SUPPLIED MATERIAL:
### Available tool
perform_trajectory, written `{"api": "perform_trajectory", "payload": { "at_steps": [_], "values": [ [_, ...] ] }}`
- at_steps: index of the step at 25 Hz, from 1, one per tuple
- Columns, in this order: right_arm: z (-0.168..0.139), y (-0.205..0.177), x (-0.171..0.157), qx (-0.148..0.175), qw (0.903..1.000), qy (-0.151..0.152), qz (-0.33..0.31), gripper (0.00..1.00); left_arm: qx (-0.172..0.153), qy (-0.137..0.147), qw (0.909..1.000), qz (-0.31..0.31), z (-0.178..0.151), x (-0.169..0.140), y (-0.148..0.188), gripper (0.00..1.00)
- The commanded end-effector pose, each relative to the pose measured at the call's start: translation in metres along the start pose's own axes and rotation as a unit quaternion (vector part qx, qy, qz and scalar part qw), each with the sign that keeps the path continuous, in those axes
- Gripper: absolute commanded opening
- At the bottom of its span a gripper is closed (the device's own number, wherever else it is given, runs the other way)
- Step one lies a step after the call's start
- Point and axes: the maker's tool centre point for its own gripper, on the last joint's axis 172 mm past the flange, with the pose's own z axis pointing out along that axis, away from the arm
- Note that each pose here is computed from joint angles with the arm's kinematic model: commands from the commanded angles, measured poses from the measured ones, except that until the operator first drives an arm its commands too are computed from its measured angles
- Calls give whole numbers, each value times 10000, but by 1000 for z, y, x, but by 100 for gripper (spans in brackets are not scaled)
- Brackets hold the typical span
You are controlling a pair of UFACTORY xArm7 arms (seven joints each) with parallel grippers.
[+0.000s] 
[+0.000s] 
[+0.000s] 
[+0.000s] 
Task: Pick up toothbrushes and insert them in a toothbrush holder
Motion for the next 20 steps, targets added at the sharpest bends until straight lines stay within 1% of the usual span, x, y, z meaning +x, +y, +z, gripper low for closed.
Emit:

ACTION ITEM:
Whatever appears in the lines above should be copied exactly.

RESULT OF THE TASK:
### Available tool
perform_trajectory, written `{"api": "perform_trajectory", "payload": { "at_steps": [_], "values": [ [_, ...] ] }}`
- at_steps: index of the step at 25 Hz, from 1, one per tuple
- Columns, in this order: right_arm: z (-0.168..0.139), y (-0.205..0.177), x (-0.171..0.157), qx (-0.148..0.175), qw (0.903..1.000), qy (-0.151..0.152), qz (-0.33..0.31), gripper (0.00..1.00); left_arm: qx (-0.172..0.153), qy (-0.137..0.147), qw (0.909..1.000), qz (-0.31..0.31), z (-0.178..0.151), x (-0.169..0.140), y (-0.148..0.188), gripper (0.00..1.00)
- The commanded end-effector pose, each relative to the pose measured at the call's start: translation in metres along the start pose's own axes and rotation as a unit quaternion (vector part qx, qy, qz and scalar part qw), each with the sign that keeps the path continuous, in those axes
- Gripper: absolute commanded opening
- At the bottom of its span a gripper is closed (the device's own number, wherever else it is given, runs the other way)
- Step one lies a step after the call's start
- Point and axes: the maker's tool centre point for its own gripper, on the last joint's axis 172 mm past the flange, with the pose's own z axis pointing out along that axis, away from the arm
- Note that each pose here is computed from joint angles with the arm's kinematic model: commands from the commanded angles, measured poses from the measured ones, except that until the operator first drives an arm its commands too are computed from its measured angles
- Calls give whole numbers, each value times 10000, but by 1000 for z, y, x, but by 100 for gripper (spans in brackets are not scaled)
- Brackets hold the typical span
You are controlling a pair of UFACTORY xArm7 arms (seven joints each) with parallel grippers.
[+0.000s] 
[+0.000s] 
[+0.000s] 
[+0.000s] 
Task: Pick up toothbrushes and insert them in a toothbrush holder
Motion for the next 20 steps, targets added at the sharpest bends until straight lines stay within 1% of the usual span, x, y, z meaning +x, +y, +z, gripper low for closed.
Emit:

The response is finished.